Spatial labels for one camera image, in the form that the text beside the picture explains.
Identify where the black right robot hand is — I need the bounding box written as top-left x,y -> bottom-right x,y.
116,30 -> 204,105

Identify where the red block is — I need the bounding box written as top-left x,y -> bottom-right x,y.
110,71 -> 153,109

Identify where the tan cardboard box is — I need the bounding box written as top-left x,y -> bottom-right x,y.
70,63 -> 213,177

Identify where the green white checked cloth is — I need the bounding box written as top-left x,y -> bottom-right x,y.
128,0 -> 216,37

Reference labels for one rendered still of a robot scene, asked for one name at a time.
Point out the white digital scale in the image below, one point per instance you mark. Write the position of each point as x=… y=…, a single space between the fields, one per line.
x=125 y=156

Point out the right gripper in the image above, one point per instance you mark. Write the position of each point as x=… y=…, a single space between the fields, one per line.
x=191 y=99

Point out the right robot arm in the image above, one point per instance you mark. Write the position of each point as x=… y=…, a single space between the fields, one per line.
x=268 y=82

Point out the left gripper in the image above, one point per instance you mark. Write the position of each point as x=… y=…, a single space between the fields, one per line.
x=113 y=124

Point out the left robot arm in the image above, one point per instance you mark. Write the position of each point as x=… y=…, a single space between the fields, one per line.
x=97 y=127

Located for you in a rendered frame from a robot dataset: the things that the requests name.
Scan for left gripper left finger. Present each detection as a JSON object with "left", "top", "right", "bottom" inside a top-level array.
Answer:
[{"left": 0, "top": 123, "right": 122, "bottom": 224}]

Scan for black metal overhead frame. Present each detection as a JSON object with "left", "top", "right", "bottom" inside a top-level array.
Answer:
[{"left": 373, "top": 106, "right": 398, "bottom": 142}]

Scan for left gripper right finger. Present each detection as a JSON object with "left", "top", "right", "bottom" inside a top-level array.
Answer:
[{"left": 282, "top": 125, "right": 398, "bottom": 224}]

> _Your task_
Restate the material above word for word, leaving nothing out.

> _Solution for this exercise_
Spatial labels for one camera image, in the form that the text beside the picture explains.
Identify where the black right robot hand is — I need the bounding box written as top-left x,y -> bottom-right x,y.
116,30 -> 204,105

Identify where the red block is — I need the bounding box written as top-left x,y -> bottom-right x,y.
110,71 -> 153,109

Identify where the tan cardboard box is — I need the bounding box written as top-left x,y -> bottom-right x,y.
70,63 -> 213,177

Identify where the green white checked cloth is — I need the bounding box written as top-left x,y -> bottom-right x,y.
128,0 -> 216,37

Reference labels for one rendered still of a robot scene, asked for one name at a time.
Point out the white digital scale in the image below, one point per instance you mark. Write the position of each point as x=… y=…, a single space between the fields, one per line.
x=125 y=156

Point out the right gripper in the image above, one point per instance you mark. Write the position of each point as x=… y=…, a single space between the fields, one per line.
x=191 y=99

Point out the right robot arm in the image above, one point per instance you mark. Write the position of each point as x=… y=…, a single space between the fields, one per line.
x=268 y=82

Point out the left gripper in the image above, one point per instance you mark. Write the position of each point as x=… y=…, a single space between the fields, one per line.
x=113 y=124

Point out the left robot arm in the image above, one point per instance you mark. Write the position of each point as x=… y=…, a single space between the fields, one per line.
x=97 y=127

Located for you in a rendered frame from a robot dataset: the things that the requests name.
Scan for left gripper left finger. Present each detection as a JSON object with "left", "top", "right", "bottom" inside a top-level array.
Answer:
[{"left": 0, "top": 123, "right": 122, "bottom": 224}]

Scan for black metal overhead frame. Present each detection as a JSON object with "left", "top", "right", "bottom" inside a top-level array.
Answer:
[{"left": 373, "top": 106, "right": 398, "bottom": 142}]

Scan for left gripper right finger. Present each detection as a JSON object with "left", "top", "right", "bottom" inside a top-level array.
Answer:
[{"left": 282, "top": 125, "right": 398, "bottom": 224}]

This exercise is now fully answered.